The twentieth century witnessed the
demise of many empires such as the Austrian, Ottoman empires, and the Russian
empires following the collapse of World War I. After World War II, the German, Japan, African, and Asian
empires ended. Though, Africa and
Asian movements for independence shared with the ideal of national
self-determination. Belief in
national self-determination gained a global following in the twentieth century. The idea that only legitimate
government is self-government was not so widespread at the beginning of the
century. At the international
level, the world wars had weakened Europe, while discrediting any sense of
European moral superiority. Both
the United States and the Soviet Union generally opposed the older European
colonial empires. All of this soon
contributed to the global illegitimacy that was encouraging to Africans and
Asians seeking political independence.
The early twentieth century in Asia and the mid-twentieth century in
Africa, a second or third generation of Western-educated elites had risen
throughout the colonial world.
Many groups such as veterans of war, young partially educated people,
those with no jobs, small-scale traders; all have reason to believe that
independence held great promise.
It was now possible to imagine retaining profitable economic interests
in Asia and Africa without the expense and bother of formal colonial
government.
The
British never assimilated into Indian society because their acute sense of
racial and cultural distinctiveness kept them apart. In India, cultural identities were primarily local and
infinitely varied, rooted in differences of family, caste, village, language,
region, tribe, and religious practice.
The most important political expression of an all-Indian identity took
shape in the Indian National Congress (INC). Initially, the INC did not seek to overthrow British rule
because they hoped to gain greater inclusion within the political, military,
and business life of British India.
During the first two decades of the twentieth century the INC remained
largely an elite organization.
Ghandi and the INC or Congress Party leadership had to contend with a
wide range of movements. Though after
intense disagreement the two finally agreed to partition as the British
declared their intention to leave India after World War II.

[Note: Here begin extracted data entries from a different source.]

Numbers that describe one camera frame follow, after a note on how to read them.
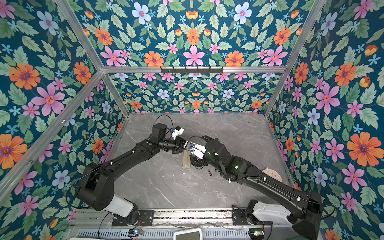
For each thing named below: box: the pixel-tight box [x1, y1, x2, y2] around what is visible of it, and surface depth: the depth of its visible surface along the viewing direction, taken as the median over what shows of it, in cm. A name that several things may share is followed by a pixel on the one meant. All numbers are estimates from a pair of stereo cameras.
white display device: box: [173, 228, 203, 240], surface depth 68 cm
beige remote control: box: [182, 150, 192, 169], surface depth 75 cm
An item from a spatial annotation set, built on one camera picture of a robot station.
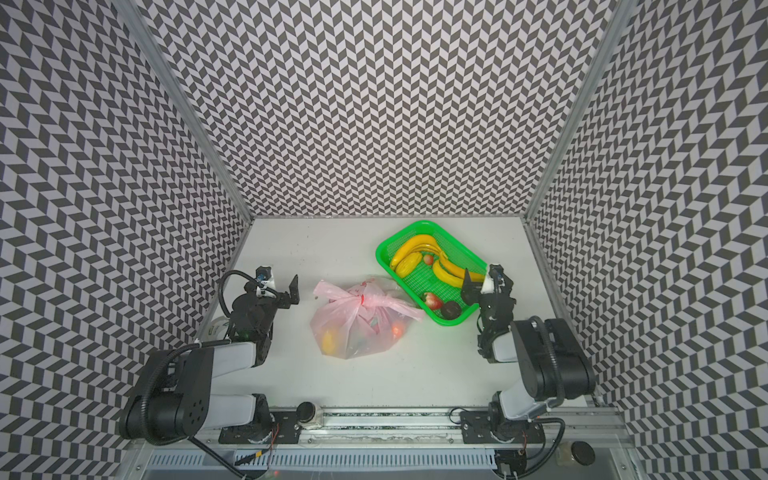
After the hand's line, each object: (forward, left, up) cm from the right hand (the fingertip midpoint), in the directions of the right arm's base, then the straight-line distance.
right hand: (481, 275), depth 90 cm
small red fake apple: (+11, +15, -6) cm, 20 cm away
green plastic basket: (0, +16, -8) cm, 18 cm away
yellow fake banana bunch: (+9, +22, -3) cm, 24 cm away
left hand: (0, +60, +2) cm, 60 cm away
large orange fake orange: (-15, +26, -5) cm, 31 cm away
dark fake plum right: (-8, +9, -6) cm, 14 cm away
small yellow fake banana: (+4, +7, -9) cm, 12 cm away
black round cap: (-44, -13, -1) cm, 46 cm away
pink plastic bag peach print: (-14, +32, +3) cm, 35 cm away
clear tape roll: (-12, +79, -5) cm, 80 cm away
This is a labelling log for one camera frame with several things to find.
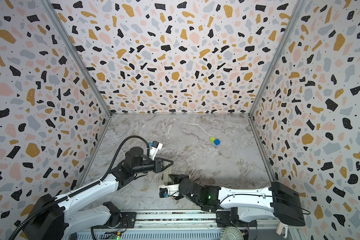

The freedom struggle in South
Africa took a different direction than it had in India. This is incredibly different from how
independence was won in Africa. In
Africa the rule was delayed until 1994, while India, lacking any such
community, had achieved independence almost a half century earlier. The South Africa situation was the
overwhelming prominence of race, expressed most clearly in the policy that
wanted to separate blacks from whites.
The Black Consciousness movement was at the center of an explosion of
protest in 1976 in a sprawling, segregated, impoverished black neighborhood
called Soweto. It was race,
ethnicity, and ideology that generate dissension and sometimes violence that
divided South Africa, rather than religion in India.